Oliver Hilditch reappeared, carrying cigars wrapped in gold foil which he had brought with him from Cuba, the tobacco of which was a revelation to his guest. The two men smoked and sipped their coffee and brandy. The woman sat with half-closed eyes. It was obvious that Hilditch was still in the mood for speech.
“I will tell you, Mr. Ledsam,” he said, “why I am so happy to have you here this evening. In the first place, I desire to tender you once more my thanks for your very brilliant efforts on my behalf. The very fact that I am able to offer you hospitality at all is without a doubt due to these.”
“I only did what I was paid to do,” Francis insisted, a little harshly. “You must remember that these things come in the day’s work with us.”
His host nodded.
“Naturally,” he murmured. “There was another reason, too, why I was anxious to meet you, Mr. Ledsam,” he continued. “You have gathered already that I am something of a crank. I have a profound detestation of all sentimentality and affected morals. It is a relief to me to come into contact with a man who is free from that bourgeois incubus to modern enterprise—a conscience.”
“Is that your estimate of me?” Francis asked.
“Why not? You practise your profession in the criminal courts, do you not?”
“That is well-known,” was the brief reply.
“What measure of conscience can a man have,” Oliver Hilditch argued blandly, “who pleads for the innocent and guilty alike with the same simulated fervour? Confess, now, Mr. Ledsam—there is no object in being hypocritical in this matter—have you not often pleaded for the guilty as though you believed them innocent?”
“That has sometimes been my duty,” Francis acknowledged.

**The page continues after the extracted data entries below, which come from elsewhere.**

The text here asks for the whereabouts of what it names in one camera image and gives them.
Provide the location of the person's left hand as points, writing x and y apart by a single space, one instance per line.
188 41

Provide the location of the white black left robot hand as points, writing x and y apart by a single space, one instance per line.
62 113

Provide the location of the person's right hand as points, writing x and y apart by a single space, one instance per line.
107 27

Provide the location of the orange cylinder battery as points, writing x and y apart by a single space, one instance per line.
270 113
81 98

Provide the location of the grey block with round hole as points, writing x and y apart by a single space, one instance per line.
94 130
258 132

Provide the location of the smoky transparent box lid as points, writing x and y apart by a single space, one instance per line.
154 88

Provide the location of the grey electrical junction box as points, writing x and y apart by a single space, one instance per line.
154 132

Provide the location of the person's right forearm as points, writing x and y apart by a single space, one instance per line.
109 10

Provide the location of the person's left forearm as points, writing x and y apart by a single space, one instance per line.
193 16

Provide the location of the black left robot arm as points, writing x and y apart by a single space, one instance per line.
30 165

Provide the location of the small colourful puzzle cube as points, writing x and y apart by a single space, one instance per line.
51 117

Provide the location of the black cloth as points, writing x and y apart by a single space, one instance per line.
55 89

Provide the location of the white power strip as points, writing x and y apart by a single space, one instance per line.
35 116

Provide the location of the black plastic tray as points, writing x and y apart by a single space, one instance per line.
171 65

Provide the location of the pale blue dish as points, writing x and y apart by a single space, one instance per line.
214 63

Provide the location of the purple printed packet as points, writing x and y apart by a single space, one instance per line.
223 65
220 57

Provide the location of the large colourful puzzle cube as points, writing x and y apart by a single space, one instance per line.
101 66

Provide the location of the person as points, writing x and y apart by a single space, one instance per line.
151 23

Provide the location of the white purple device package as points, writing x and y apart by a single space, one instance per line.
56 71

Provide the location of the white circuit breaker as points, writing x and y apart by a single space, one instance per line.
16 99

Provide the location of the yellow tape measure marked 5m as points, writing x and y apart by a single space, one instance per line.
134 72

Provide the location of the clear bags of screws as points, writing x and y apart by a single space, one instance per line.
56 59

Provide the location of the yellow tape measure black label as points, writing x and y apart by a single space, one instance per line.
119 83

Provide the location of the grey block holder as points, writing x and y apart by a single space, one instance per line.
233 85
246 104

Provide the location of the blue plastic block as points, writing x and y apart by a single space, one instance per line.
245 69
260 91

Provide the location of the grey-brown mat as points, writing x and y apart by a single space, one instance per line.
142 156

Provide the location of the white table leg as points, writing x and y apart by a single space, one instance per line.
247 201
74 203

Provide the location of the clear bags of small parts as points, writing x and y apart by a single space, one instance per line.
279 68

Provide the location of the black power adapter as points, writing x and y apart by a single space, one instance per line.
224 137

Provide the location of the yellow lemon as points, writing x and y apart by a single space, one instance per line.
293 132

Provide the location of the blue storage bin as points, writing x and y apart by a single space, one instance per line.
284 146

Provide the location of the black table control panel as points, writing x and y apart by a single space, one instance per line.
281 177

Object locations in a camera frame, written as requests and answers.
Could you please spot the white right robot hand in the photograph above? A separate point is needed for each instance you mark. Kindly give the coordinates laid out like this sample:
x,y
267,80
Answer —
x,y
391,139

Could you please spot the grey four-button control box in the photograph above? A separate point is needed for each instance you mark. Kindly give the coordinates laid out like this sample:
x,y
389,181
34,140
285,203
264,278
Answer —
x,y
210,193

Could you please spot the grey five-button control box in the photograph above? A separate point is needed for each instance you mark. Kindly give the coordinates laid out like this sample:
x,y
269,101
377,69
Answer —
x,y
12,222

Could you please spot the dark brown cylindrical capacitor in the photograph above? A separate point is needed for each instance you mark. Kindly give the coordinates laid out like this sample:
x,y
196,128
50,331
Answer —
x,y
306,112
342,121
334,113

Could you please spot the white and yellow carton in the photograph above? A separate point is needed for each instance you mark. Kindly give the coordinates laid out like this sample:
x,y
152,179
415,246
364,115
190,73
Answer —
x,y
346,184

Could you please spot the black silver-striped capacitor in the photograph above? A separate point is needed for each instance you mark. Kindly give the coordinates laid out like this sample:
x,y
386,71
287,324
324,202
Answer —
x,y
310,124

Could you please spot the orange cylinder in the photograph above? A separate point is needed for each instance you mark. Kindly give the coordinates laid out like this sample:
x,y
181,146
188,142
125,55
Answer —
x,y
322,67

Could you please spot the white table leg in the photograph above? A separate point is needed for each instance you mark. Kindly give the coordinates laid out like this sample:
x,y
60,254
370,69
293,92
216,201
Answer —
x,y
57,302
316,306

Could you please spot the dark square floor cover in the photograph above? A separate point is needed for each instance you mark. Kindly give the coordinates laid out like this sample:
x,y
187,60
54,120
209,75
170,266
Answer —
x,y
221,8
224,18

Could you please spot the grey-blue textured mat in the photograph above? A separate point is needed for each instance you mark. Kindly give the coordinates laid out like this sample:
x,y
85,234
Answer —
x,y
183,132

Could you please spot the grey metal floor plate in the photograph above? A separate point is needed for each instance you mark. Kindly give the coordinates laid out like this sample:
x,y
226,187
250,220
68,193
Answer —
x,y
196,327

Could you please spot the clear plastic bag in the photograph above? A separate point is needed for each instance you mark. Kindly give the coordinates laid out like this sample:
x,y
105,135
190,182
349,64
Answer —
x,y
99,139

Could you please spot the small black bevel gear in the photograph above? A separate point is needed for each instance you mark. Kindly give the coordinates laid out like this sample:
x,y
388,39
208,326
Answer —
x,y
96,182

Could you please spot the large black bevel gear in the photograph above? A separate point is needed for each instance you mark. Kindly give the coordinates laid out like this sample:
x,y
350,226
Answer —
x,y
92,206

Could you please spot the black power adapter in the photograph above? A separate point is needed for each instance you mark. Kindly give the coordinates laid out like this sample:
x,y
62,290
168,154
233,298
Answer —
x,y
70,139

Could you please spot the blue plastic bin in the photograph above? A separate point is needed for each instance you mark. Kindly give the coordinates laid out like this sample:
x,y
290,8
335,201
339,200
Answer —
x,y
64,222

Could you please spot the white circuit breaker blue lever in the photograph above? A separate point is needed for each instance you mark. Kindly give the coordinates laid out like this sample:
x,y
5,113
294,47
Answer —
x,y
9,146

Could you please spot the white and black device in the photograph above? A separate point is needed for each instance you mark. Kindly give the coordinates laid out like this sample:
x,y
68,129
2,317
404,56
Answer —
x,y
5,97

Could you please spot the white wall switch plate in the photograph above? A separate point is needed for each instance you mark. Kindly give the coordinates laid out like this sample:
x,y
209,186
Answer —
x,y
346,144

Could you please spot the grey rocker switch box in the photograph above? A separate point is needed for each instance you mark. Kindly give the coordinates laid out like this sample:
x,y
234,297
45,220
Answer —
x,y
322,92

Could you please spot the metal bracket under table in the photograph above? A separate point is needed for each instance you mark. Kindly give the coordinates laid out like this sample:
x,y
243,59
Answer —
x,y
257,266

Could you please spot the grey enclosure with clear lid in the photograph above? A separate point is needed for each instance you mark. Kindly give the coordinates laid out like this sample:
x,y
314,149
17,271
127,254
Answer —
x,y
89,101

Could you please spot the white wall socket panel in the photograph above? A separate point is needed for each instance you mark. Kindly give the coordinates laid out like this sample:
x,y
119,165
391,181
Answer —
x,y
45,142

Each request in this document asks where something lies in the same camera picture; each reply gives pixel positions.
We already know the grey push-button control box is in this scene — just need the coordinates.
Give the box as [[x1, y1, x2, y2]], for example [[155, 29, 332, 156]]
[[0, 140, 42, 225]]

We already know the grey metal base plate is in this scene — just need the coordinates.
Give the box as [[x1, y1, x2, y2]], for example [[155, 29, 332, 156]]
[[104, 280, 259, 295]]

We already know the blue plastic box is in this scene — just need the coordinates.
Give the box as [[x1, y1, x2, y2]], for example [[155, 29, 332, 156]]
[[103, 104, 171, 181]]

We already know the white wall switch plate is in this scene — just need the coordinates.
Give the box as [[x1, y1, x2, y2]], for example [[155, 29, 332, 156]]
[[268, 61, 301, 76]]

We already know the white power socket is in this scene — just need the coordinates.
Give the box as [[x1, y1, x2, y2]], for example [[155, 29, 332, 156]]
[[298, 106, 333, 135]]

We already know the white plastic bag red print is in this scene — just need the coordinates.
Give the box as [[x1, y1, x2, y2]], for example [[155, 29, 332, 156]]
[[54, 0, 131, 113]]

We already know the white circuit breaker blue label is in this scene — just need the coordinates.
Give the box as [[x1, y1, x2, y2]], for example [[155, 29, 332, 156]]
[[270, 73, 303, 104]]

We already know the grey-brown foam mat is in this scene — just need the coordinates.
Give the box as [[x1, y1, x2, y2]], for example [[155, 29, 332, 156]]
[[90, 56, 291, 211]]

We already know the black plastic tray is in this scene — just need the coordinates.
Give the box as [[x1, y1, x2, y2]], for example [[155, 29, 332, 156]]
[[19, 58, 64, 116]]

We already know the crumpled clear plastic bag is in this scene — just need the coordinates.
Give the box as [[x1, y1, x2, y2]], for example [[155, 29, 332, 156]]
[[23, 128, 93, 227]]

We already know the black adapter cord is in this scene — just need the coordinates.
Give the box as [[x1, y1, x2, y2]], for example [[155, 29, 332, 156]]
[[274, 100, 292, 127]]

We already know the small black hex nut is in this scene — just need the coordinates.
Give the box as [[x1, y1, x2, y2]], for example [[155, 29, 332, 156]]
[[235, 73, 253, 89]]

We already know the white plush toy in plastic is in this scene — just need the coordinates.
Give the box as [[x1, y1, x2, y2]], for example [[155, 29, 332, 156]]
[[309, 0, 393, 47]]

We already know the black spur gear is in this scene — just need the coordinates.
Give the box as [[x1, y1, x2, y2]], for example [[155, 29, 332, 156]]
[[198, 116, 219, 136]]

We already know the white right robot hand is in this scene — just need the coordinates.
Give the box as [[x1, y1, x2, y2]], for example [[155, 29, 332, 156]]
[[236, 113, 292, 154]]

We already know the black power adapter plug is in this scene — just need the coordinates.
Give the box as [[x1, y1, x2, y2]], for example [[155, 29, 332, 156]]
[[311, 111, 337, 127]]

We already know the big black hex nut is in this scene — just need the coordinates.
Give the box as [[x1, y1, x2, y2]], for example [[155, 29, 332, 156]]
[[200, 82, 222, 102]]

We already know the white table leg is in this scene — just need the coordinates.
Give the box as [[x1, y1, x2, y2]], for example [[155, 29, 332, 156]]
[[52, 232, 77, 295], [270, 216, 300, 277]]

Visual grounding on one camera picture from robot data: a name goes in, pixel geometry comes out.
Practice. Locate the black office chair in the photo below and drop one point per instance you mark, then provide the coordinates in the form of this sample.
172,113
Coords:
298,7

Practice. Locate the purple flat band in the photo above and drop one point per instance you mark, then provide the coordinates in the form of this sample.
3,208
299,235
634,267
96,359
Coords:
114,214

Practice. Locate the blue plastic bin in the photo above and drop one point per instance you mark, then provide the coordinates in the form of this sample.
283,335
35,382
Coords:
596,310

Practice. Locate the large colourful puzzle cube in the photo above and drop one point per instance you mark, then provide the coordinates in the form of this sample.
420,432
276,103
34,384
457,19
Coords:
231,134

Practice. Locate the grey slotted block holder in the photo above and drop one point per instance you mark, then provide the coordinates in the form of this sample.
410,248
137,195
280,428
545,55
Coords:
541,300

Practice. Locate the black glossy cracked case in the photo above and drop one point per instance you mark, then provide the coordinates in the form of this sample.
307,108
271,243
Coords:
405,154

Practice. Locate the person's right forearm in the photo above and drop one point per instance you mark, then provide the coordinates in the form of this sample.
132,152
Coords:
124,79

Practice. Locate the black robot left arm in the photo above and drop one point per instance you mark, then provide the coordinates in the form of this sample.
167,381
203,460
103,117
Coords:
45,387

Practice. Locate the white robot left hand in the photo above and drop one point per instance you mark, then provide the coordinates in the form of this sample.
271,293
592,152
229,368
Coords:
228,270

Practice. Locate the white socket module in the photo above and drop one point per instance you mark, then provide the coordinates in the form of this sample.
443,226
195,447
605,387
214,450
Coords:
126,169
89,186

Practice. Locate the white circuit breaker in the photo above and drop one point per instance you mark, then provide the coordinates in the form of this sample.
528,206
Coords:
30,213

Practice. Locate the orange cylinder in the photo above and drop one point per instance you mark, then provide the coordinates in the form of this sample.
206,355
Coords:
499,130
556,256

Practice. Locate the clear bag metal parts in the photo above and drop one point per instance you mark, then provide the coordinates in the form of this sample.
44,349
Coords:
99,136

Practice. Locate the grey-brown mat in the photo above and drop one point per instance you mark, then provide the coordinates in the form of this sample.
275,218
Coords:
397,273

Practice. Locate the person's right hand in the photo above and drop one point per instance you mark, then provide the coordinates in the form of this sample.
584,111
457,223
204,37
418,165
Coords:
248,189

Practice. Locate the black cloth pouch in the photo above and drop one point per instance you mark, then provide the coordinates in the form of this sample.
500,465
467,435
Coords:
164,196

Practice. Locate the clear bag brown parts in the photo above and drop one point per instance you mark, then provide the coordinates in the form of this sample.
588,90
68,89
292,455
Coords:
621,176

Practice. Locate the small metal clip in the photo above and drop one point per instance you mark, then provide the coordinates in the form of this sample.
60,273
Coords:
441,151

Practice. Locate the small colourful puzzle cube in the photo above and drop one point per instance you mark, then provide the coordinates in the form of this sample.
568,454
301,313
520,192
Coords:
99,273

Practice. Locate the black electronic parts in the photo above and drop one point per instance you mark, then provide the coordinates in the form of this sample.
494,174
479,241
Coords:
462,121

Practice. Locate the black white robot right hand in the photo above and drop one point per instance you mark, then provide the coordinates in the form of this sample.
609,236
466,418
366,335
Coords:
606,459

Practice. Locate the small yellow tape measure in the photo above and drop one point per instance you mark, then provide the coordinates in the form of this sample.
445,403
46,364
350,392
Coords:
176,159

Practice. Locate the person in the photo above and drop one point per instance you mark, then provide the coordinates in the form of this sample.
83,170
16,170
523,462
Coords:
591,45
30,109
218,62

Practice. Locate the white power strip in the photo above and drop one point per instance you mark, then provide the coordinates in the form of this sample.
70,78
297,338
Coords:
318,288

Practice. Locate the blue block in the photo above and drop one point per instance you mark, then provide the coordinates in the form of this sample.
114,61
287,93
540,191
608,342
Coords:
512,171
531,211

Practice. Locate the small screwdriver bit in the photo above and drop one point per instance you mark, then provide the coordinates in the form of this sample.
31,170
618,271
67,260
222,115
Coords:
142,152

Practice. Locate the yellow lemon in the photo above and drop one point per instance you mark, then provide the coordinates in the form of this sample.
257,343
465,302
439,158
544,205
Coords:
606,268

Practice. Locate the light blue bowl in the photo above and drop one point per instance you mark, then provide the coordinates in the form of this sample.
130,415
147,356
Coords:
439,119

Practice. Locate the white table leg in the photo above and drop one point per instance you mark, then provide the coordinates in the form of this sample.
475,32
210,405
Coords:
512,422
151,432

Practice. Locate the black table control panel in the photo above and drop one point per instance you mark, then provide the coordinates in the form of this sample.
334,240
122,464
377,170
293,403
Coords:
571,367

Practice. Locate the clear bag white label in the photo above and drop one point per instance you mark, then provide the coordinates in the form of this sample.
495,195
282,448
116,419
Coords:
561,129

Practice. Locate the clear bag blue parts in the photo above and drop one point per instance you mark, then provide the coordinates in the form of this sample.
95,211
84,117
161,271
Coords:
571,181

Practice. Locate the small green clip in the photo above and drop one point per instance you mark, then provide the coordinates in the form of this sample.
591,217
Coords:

Hilditch laughed scornfully.
“It is all part of the great hypocrisy of society,” he proclaimed. “You have an extra glass of champagne for dinner at night and are congratulated by your friends because you have helped some poor devil to cheat the law, while all the time you know perfectly well, and so do your high-minded friends, that your whole attitude during those two hours of eloquence has been a lie. That is what first attracted me to you, Mr. Ledsam.”
“I am sorry to hear it,” Francis commented coldly. “The ethics of my profession—”
His host stopped him with a little wave of the hand.
“Spare me that,” he begged. “While we are on the subject, though, I have a question to ask you. My lawyer told me, directly after he had briefed you, that, although it would make no real difference to your pleading, it would be just as well for me to keep up my bluff of being innocent, even in private conversation with you. Why was that?”